→ WHAT TO DO: Nothing in the data is to be left out; copy it exactly.
——
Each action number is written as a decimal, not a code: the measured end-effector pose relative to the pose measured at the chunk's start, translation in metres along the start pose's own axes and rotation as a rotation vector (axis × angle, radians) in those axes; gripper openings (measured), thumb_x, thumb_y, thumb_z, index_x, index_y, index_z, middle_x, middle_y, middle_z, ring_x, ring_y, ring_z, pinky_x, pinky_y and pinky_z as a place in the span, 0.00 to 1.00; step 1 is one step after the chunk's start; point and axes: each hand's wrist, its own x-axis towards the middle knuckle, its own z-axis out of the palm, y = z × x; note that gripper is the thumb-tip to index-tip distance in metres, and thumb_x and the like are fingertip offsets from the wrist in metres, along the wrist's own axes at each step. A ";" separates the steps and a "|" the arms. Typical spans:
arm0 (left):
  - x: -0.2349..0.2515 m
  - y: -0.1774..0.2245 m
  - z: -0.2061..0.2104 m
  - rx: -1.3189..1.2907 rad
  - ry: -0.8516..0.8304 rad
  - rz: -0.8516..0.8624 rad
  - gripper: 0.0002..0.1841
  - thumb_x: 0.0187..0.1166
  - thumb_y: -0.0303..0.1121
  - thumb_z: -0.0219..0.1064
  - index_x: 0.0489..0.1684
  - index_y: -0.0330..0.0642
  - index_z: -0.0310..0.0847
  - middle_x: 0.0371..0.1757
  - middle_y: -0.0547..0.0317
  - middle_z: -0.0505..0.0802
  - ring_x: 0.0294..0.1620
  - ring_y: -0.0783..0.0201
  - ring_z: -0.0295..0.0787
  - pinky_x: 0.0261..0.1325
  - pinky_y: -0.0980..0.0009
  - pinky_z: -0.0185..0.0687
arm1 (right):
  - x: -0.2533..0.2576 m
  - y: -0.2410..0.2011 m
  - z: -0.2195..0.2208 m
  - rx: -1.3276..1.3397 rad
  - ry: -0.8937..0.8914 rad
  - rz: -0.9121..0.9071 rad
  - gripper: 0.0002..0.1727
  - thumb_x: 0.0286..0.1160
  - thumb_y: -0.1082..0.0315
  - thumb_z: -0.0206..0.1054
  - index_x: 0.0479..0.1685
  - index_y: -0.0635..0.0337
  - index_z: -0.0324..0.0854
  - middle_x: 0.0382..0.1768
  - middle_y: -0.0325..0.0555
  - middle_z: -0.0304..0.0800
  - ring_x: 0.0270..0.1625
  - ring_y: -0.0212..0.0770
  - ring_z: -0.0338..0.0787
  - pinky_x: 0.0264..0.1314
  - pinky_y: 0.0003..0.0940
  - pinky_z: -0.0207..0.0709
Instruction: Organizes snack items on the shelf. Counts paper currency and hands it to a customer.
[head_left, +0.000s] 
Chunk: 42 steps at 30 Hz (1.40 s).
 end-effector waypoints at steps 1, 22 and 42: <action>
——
→ PROBLEM SOLUTION:
Each action number is written as a decimal, not a code: the measured end-effector pose relative to the pose measured at the chunk's start, translation in metres along the start pose's own axes and rotation as a rotation vector (axis × angle, radians) in those axes; gripper openings (measured), thumb_x, thumb_y, thumb_z, index_x, index_y, index_z, middle_x, middle_y, middle_z, ring_x, ring_y, ring_z, pinky_x, pinky_y and pinky_z as a place in the span, 0.00 to 1.00; step 1 is one step after the chunk's start; point and axes: each hand's wrist, its own x-axis towards the middle knuckle, its own z-axis out of the palm, y = z × x; note that gripper is the thumb-tip to index-tip distance in metres, and thumb_x and the like are fingertip offsets from the wrist in metres, along the wrist's own axes at each step. A ";" separates the steps and a "|" the arms. Typical spans:
arm0 (left):
  - x: -0.2349..0.2515 m
  - y: -0.1774..0.2245 m
  - z: -0.2061..0.2104 m
  - rx: -1.3189..1.2907 rad
  - ry: -0.8516..0.8304 rad
  - rz: -0.8516..0.8624 rad
  - gripper: 0.0002..0.1841
  - thumb_x: 0.0187..0.1166
  - thumb_y: -0.0303..0.1121
  - thumb_z: -0.0219..0.1064
  - index_x: 0.0489..0.1684
  - index_y: -0.0330..0.0642
  - index_z: -0.0310..0.0847
  - middle_x: 0.0371..0.1757
  - middle_y: -0.0547..0.0317
  - middle_z: -0.0505..0.0802
  - ring_x: 0.0294..0.1620
  - ring_y: -0.0783..0.0201
  - ring_z: -0.0295..0.0787
  - pinky_x: 0.0261..0.1325
  - pinky_y: -0.0980..0.0009
  - pinky_z: -0.0185..0.0687
arm1 (right):
  - x: -0.2533..0.2576 m
  - y: -0.2410..0.2011 m
  - z: -0.2195..0.2208 m
  - rx: -1.3276..1.3397 rad
  - ry: -0.8937..0.8914 rad
  - rz: -0.9121..0.9071 rad
  - gripper: 0.0002..0.1727
  - thumb_x: 0.0286..0.1160
  - thumb_y: -0.1082..0.0315
  - thumb_z: -0.0206..0.1054
  - index_x: 0.0479..0.1685
  - index_y: -0.0635..0.0337
  - index_z: -0.0324..0.0854
  - middle_x: 0.0382..0.1768
  - middle_y: -0.0325..0.0555
  - middle_z: -0.0304..0.0800
  - ring_x: 0.0270..0.1625
  - ring_y: -0.0212..0.0770
  - ring_z: -0.0338..0.0787
  - pinky_x: 0.0264..0.1314
  - pinky_y: 0.0003..0.0940
  - pinky_z: -0.0207..0.0709
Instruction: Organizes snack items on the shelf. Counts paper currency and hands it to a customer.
[head_left, +0.000s] 
Chunk: 42 steps at 30 Hz (1.40 s).
 end-effector waypoints at steps 1, 22 and 42: <action>

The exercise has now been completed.